Does computer vision matter for action?

Brady Zhou, Philipp Krähenbühl, Vladlen Koltun
Science Robotics 2019, Special Section on Computer Vision
[pdf] [code]

Computer vision produces representations of scene content. Much computer vision research is predicated on the assumption that these intermediate representations are useful for action. That is, a sensorimotor system equipped with such representations is better able to act in the physical world. Recent work at the intersection of machine learning and robotics calls this assumption into question. High-profile results show that sensorimotor systems can be trained directly for the task at hand.

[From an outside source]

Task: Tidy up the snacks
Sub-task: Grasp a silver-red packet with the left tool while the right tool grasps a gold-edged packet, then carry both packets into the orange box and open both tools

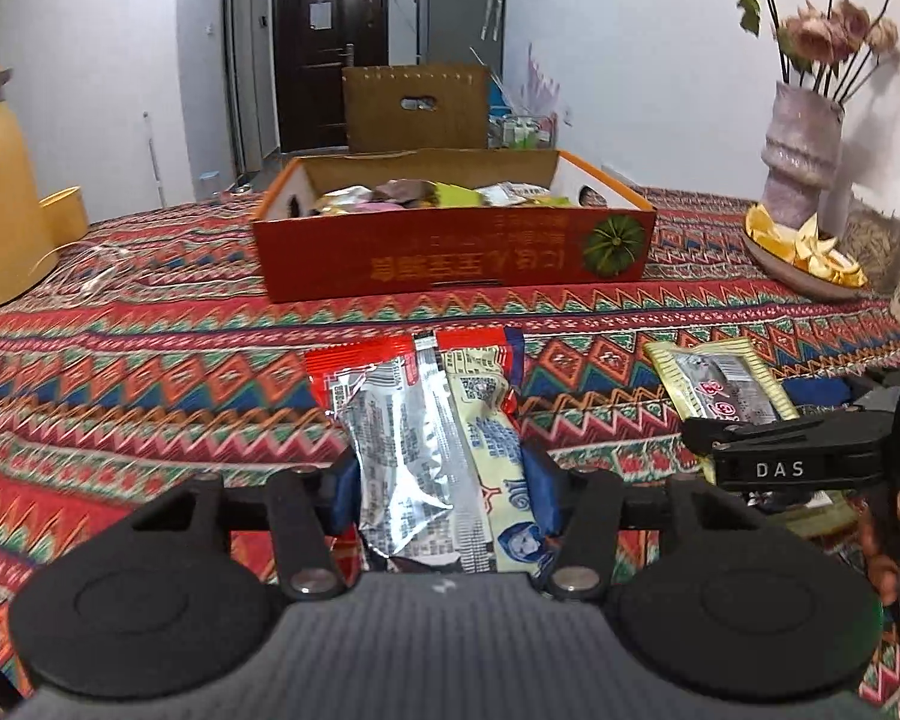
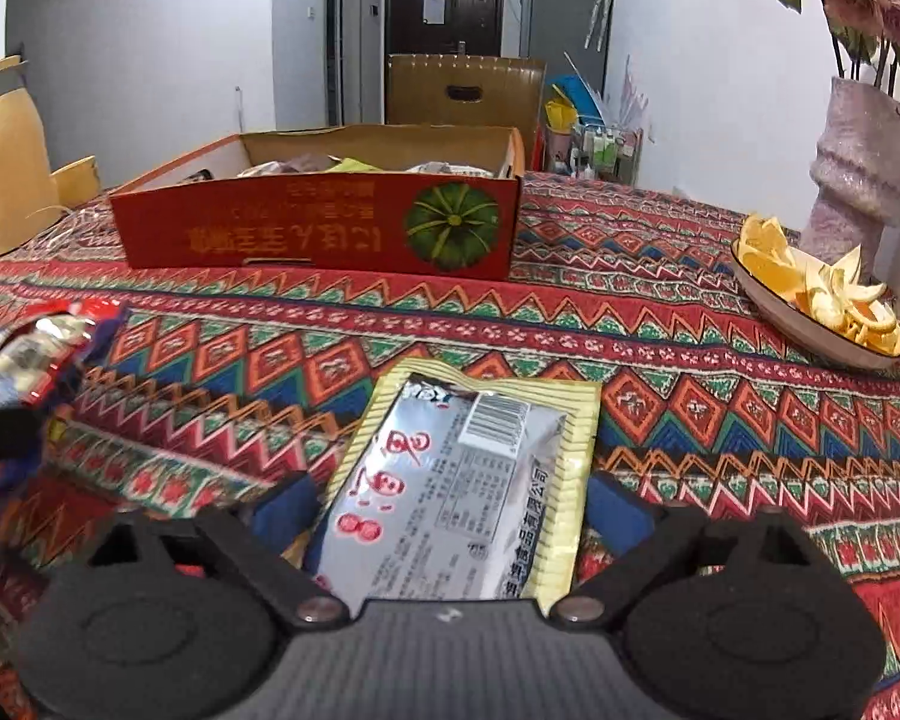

These systems are trained end-to-end, from pixels to actions, with no explicit intermediate representations as studied in computer vision research. These results cast doubt on the role of computer vision in sensorimotor control. Thus the central question of our work: Does computer vision matter for action? We probe this question and its offshoots via immersive simulation, which allows us to conduct controlled reproducible experiments at scale. We instrument immersive three-dimensional environments to simulate challenges such as urban driving, off-road trail traversal, and battle. We train baseline pixels-to-actions models and compare them to corresponding models that are equipped with the kinds of intermediate representations studied in computer vision. Our main finding is that computer vision does matter. Models equipped with intermediate representations train faster, achieve higher task performance, and generalize better to previously unseen environments.